Old Tunnels and Rusting Bridges: America’s Creaking Infrastructure

Engineers say that when infrastructure works, most people do not even think about it. But they recognize it when they turn on a faucet and water does not come out, when they see levees eroding or when they inch through traffic, the driver’s awareness of the highway growing mile after creeping mile.

President Biden has announced an ambitious $2 trillion infrastructure plan that would pump huge sums of money into improving the nation’s bridges, roads, public transportation, railways, ports and airports.

The plan faces opposition from Republicans and business groups, who point to the enormous cost and the higher corporate taxes that Mr. Biden has proposed to pay for it.

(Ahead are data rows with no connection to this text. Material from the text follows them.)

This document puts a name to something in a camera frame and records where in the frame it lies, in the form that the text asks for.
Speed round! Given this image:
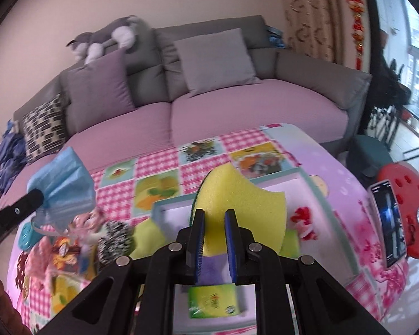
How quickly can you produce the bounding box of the grey sofa with pink cover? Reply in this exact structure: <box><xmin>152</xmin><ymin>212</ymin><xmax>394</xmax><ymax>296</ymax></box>
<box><xmin>0</xmin><ymin>15</ymin><xmax>372</xmax><ymax>217</ymax></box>

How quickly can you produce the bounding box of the grey and white plush toy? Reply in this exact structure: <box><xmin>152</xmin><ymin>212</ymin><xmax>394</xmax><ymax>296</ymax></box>
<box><xmin>66</xmin><ymin>15</ymin><xmax>151</xmax><ymax>65</ymax></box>

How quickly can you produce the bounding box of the pink fluffy cloth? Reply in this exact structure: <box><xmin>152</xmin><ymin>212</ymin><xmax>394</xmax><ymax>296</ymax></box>
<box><xmin>23</xmin><ymin>241</ymin><xmax>58</xmax><ymax>292</ymax></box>

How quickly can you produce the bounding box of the purple wipes packet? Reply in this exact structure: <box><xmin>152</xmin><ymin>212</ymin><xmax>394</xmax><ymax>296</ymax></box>
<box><xmin>199</xmin><ymin>256</ymin><xmax>231</xmax><ymax>285</ymax></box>

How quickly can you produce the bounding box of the teal plastic box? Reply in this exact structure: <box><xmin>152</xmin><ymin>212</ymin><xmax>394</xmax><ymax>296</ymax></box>
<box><xmin>18</xmin><ymin>222</ymin><xmax>44</xmax><ymax>251</ymax></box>

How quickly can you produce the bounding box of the red plastic stool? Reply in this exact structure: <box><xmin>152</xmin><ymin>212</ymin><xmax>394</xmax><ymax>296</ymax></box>
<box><xmin>377</xmin><ymin>162</ymin><xmax>419</xmax><ymax>260</ymax></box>

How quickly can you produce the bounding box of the dark green stool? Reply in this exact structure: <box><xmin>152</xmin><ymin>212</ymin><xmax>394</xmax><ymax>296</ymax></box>
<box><xmin>347</xmin><ymin>134</ymin><xmax>392</xmax><ymax>182</ymax></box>

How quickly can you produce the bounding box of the black smartphone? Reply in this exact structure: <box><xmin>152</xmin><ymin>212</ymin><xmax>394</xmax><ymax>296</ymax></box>
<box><xmin>369</xmin><ymin>180</ymin><xmax>407</xmax><ymax>269</ymax></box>

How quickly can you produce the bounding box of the blue checked clothes pile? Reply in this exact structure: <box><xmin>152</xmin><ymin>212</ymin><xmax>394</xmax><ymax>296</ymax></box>
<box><xmin>0</xmin><ymin>119</ymin><xmax>28</xmax><ymax>196</ymax></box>

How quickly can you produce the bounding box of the mauve grey pillow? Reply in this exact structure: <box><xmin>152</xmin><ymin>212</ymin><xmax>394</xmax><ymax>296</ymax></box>
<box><xmin>67</xmin><ymin>47</ymin><xmax>137</xmax><ymax>131</ymax></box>

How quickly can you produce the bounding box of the blue face mask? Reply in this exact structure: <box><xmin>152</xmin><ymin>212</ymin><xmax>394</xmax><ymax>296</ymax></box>
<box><xmin>27</xmin><ymin>147</ymin><xmax>96</xmax><ymax>233</ymax></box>

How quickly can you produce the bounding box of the black and white scrunchie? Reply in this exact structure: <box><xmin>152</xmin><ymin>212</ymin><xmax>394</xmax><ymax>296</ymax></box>
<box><xmin>97</xmin><ymin>221</ymin><xmax>135</xmax><ymax>265</ymax></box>

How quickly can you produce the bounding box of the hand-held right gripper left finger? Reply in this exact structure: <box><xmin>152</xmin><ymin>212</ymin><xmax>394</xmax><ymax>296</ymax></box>
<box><xmin>38</xmin><ymin>209</ymin><xmax>206</xmax><ymax>335</ymax></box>

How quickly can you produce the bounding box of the small blue bundle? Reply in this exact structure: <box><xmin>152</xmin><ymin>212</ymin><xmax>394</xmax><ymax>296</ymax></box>
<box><xmin>265</xmin><ymin>25</ymin><xmax>287</xmax><ymax>49</ymax></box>

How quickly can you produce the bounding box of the black metal rack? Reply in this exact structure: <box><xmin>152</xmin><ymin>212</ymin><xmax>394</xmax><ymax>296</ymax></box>
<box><xmin>368</xmin><ymin>105</ymin><xmax>406</xmax><ymax>147</ymax></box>

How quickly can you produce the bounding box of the white cloth with pink trim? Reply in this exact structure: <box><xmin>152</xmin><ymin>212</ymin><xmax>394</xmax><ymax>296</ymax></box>
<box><xmin>72</xmin><ymin>213</ymin><xmax>105</xmax><ymax>252</ymax></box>

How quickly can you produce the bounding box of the yellow sponge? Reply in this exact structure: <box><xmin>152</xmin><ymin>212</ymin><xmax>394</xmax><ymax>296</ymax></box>
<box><xmin>192</xmin><ymin>163</ymin><xmax>287</xmax><ymax>257</ymax></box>

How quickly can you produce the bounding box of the red hanging decoration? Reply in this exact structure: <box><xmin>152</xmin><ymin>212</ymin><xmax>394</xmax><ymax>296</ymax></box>
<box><xmin>335</xmin><ymin>0</ymin><xmax>367</xmax><ymax>70</ymax></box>

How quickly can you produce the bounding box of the light grey pillow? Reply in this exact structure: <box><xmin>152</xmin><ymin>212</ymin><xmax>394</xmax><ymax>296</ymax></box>
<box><xmin>173</xmin><ymin>28</ymin><xmax>262</xmax><ymax>98</ymax></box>

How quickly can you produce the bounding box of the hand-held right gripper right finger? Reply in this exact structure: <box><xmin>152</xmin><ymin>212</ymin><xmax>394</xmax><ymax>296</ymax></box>
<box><xmin>224</xmin><ymin>209</ymin><xmax>388</xmax><ymax>335</ymax></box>

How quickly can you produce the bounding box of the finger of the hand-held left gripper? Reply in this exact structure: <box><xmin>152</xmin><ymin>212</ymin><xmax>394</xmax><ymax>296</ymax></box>
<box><xmin>0</xmin><ymin>190</ymin><xmax>45</xmax><ymax>233</ymax></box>

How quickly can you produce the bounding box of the green tissue packet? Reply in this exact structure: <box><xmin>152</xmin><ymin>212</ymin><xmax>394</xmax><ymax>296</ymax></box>
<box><xmin>188</xmin><ymin>284</ymin><xmax>240</xmax><ymax>319</ymax></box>
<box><xmin>129</xmin><ymin>221</ymin><xmax>169</xmax><ymax>262</ymax></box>

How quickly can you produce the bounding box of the pink checked tablecloth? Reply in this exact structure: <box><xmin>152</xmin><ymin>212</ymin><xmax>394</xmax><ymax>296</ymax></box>
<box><xmin>5</xmin><ymin>123</ymin><xmax>409</xmax><ymax>335</ymax></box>

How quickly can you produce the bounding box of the black patterned cream pillow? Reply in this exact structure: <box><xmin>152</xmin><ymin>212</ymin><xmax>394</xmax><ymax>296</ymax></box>
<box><xmin>21</xmin><ymin>92</ymin><xmax>68</xmax><ymax>164</ymax></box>

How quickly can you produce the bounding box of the gold patterned curtain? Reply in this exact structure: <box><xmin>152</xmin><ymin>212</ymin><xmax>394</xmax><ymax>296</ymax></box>
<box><xmin>277</xmin><ymin>0</ymin><xmax>339</xmax><ymax>64</ymax></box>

Still, leaders in both parties have long seen infrastructure as a possible unifying issue. Urban and rural communities, red and blue states, the coasts and the middle of the country: All are confronting weak and faltering infrastructure.

“It’s a dire need,” said Greg DiLoreto, a former president of the American Society of Civil Engineers, which publishes an extensive report card on the subject every four years.

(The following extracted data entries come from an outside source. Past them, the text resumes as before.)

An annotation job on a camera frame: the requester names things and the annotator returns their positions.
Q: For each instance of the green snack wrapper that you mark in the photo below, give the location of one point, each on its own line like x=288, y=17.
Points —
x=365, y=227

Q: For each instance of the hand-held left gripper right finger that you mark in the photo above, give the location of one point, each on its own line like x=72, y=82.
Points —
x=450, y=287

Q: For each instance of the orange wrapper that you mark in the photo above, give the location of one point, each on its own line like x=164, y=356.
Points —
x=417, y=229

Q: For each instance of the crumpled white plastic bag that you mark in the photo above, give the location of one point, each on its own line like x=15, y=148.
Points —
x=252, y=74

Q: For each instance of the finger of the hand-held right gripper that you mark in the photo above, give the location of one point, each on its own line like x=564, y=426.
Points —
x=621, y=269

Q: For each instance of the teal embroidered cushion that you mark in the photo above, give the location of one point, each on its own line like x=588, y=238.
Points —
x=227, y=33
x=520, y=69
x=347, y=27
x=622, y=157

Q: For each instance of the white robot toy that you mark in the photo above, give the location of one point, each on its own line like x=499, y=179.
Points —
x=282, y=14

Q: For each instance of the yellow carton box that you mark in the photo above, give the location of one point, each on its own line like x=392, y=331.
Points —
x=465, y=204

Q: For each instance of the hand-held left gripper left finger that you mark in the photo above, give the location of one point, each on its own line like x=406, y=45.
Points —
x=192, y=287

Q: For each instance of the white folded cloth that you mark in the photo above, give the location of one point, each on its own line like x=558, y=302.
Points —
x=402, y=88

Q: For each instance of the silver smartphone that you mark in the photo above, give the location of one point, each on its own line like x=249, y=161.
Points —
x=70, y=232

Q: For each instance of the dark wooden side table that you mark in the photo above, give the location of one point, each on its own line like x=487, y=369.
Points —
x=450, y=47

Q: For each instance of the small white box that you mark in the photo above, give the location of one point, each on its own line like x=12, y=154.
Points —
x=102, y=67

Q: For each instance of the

The 2020 report gave the country a grade of C-minus, a slight improvement after two decades of Ds. Far more needs to be done, Mr. DiLoreto said: “It’s a terrible report card to take home to your folks.”

Roadways and bridges are still in use decades after the end of their projected life spans. Sewer and water systems are aged and decaying. And a changing climate threatens to worsen old vulnerabilities and expose new ones.

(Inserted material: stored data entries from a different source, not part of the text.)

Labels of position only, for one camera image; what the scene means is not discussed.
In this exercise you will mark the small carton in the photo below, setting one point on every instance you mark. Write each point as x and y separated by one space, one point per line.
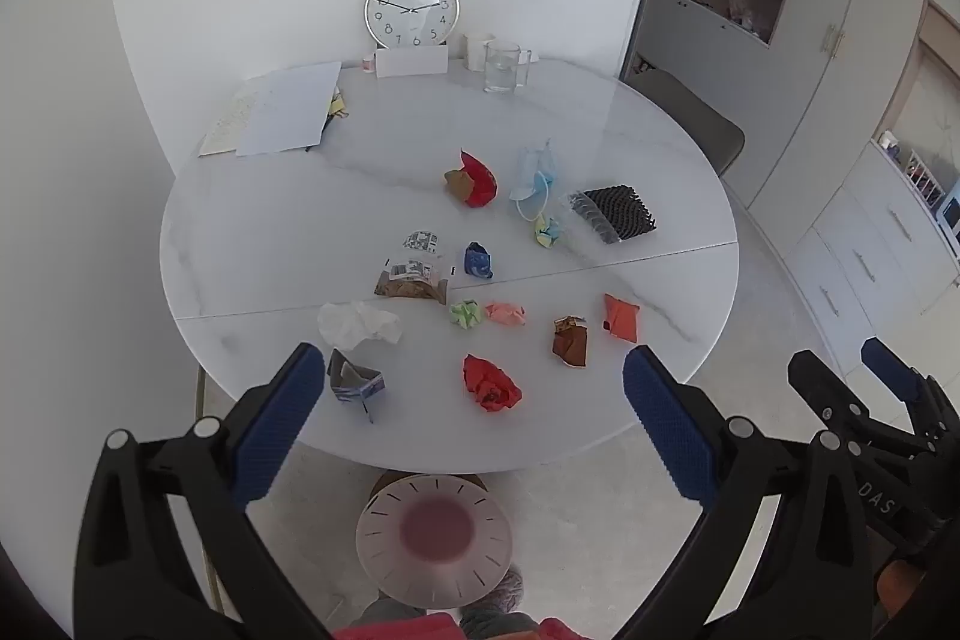
354 381

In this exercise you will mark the tall grey cabinet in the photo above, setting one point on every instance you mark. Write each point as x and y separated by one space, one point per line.
817 85

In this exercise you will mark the gold table leg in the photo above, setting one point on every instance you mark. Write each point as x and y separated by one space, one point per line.
201 400

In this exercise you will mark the green paper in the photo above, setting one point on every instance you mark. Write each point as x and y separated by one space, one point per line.
465 314

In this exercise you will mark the red and brown crumpled wrapper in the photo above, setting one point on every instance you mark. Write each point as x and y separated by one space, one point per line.
476 179

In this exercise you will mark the beige chair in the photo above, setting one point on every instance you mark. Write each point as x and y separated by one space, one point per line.
690 119

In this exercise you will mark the white paper sheet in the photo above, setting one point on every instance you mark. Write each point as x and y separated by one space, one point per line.
289 108

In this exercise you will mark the round white wall clock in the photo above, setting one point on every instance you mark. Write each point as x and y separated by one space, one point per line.
412 6

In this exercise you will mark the pink paper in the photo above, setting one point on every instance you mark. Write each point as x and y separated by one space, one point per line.
504 313

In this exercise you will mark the white folded card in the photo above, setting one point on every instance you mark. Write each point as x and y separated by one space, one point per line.
411 63

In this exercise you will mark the brown snack bag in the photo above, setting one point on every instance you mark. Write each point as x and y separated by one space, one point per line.
409 286

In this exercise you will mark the blue face mask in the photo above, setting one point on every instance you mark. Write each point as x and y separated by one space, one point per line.
534 175

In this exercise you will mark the white round slotted bin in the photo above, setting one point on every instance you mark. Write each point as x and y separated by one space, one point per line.
435 535

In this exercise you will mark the clear printed plastic packet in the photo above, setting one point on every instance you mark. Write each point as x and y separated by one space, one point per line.
422 239

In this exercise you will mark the yellow blue crumpled wrapper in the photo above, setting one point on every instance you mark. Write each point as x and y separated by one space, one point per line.
547 231

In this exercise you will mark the grey fuzzy slipper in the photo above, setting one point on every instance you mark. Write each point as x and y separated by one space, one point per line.
499 599

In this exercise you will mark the person's red clothing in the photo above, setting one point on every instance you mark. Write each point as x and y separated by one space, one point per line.
420 631

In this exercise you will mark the blue and white appliance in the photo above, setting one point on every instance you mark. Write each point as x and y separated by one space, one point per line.
949 209

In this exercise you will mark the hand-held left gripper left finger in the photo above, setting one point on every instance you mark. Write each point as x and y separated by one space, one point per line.
277 422

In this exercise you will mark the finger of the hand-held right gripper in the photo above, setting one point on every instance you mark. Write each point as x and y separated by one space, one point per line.
814 385
892 370

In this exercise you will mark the yellow green small object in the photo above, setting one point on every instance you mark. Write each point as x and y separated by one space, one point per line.
337 106

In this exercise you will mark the grey sideboard with drawers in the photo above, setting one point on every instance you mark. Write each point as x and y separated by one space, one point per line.
862 257

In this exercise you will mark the white tissue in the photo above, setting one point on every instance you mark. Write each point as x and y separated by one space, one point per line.
356 323

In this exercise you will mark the clear glass mug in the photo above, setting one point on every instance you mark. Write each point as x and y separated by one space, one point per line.
504 70

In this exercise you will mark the orange wrapper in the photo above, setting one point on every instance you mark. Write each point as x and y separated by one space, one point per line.
622 317

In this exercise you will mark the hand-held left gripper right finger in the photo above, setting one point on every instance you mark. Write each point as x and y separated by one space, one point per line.
667 430

In the broad contours of the plan released by the Biden administration, specific proposals and figures are given for some of these infrastructure needs. The plan, for instance, proposes an extra $115 billion to modernize bridges, highways and roads that are in “most critical need of repair.” But other projects, such as levee systems, are not explicitly mentioned, and it is unclear how they might factor into the proposal.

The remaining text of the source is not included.